Quello che mi affascina di questi versi fino a perdere i sensi nella fatica di spingerli oltre le superfici dei corpi, è la penetrazione dello sguardo che sa intuire vita dove c’è solo morte. Futuro dove c’è solo passato. Presenza dove c’è solo assenza. Palpito dove c’è solo «un guscio inabitato freddo e vuoto». Come lo sguardo di Giuseppe d’Arimatea, quando andò «da Pilato per chiedere il corpo di Gesù» (Mc 15,43).
Da qui si riparte, in questi giorni di primavera. Perché chi sa impreziosire la morte, sa anche impreziosire la vita. Chi dà dignità all’una, ne avrà anche per l’altra. Chi non sciupa la fine, non sciupa nemmeno l’inizio. «Lavate i vostri morti. Non perdete quel giorno…». In Cambogia, questo lavacro finale spetta solo ai figli. Sono sempre loro gli ultimi a toccare le spoglie mortali della mamma e del papà.
L’attenzione alla morte, in tutte le sue movenze, anche interiori, può farci più attenti alla vita.

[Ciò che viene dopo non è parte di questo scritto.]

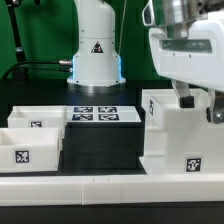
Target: Assemble drawer
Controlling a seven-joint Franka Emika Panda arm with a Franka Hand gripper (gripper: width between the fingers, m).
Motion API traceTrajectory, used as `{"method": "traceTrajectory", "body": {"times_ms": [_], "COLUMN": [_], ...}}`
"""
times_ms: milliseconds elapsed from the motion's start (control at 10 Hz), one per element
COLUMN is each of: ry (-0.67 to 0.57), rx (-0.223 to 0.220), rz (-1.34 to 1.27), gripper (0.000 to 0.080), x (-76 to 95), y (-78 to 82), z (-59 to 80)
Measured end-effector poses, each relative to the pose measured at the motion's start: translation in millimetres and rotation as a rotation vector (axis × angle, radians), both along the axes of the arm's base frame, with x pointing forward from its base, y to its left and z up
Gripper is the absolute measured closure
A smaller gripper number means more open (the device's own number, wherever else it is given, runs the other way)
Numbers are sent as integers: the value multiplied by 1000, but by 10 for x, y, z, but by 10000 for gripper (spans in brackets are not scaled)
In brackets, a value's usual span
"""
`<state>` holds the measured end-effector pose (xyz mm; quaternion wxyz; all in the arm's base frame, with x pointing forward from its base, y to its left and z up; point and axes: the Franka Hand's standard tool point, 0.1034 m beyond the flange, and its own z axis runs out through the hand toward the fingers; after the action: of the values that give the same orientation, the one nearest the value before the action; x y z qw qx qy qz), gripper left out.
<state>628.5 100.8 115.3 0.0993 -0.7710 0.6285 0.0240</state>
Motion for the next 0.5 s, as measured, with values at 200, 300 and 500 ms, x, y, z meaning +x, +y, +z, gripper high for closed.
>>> {"method": "traceTrajectory", "body": {"times_ms": [200,300,500], "ry": [-5,-8,-13], "rx": [-3,-4,-8], "rz": [81,101,135], "gripper": [151,151,151], "x": [-256,-245,-244], "y": [-14,-10,-11], "z": [129,114,101]}}
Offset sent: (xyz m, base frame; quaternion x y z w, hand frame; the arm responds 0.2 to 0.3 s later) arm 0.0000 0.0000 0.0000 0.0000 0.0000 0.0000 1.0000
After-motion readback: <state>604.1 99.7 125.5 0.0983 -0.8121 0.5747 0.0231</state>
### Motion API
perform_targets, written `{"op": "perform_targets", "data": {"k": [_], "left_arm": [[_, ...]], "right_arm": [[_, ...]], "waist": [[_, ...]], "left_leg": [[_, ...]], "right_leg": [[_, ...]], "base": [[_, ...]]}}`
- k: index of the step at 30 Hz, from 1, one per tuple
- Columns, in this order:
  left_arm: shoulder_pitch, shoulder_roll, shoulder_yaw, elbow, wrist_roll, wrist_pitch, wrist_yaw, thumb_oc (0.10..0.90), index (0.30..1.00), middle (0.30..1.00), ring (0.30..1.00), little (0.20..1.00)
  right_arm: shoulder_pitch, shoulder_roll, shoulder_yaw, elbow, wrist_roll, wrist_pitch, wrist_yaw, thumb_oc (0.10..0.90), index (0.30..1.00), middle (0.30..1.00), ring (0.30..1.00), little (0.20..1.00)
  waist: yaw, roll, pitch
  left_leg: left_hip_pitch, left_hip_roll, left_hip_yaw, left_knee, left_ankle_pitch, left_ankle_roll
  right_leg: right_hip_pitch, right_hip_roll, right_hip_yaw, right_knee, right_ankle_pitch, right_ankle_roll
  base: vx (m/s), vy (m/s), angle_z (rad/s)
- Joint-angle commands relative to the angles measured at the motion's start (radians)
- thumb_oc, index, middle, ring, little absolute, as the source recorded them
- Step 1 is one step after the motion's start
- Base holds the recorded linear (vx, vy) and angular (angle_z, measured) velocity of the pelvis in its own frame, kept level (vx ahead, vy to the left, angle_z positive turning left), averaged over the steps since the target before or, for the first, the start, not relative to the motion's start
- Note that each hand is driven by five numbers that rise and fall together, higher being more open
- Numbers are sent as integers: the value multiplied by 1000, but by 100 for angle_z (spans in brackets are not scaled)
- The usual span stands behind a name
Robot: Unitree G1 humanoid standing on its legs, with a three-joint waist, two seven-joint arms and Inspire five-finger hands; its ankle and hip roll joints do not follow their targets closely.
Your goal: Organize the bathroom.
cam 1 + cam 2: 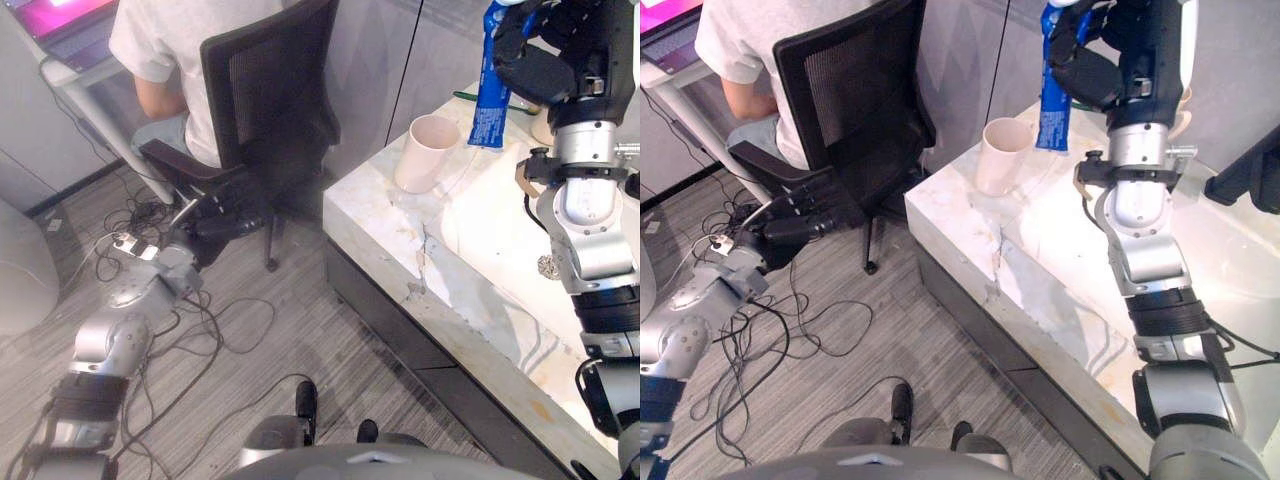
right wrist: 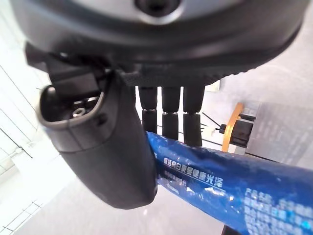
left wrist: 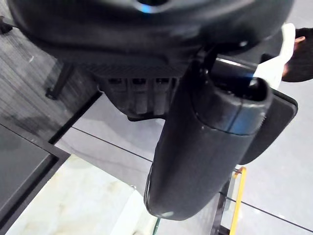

Sono aspetti che stanno o cadono insieme. Se si affretta la morte, si finisce con l’appesantire anche il passo della vita. Se non si è presenti all’una si finisce per essere assenti anche nell’altra!
Che la morte di chicchessia abbia valore. Che abbia compagnia. La pietà di un grazie e di una degna sepoltura. Con ordine, come nell’auspicio di un altro poeta, che vorrebbe «uscire dalla vita come quando /s’esce di chiesa / in un finale d’organo», con uno sguardo ai suoi ultimi passi. «Ch’io possa almeno / lasciarmi dietro la mia stanza, un poco / volgendo il capo a riguardarla, alfine / pulita, sgombra / d’ogni discordia, in ordine sereno…». Per il salto finale … «s’avventa / l’anima a scale prodigiose, trova / il piede sulla soglia / un bianco che vi palpita…» (2). Là, solo là, «lavati», i nostri morti avranno tutto quello che noi qui abbiamo lesinato. Per loro e con loro aspettiamo la risurrezione dei morti e la vita del mondo che verrà. Buona Pasqua!
1. M. Gualtieri, Le giovani parole, Torino 2015, 48.
2. A. Barile, Poesie (1930-1963), Milano 1965, 137.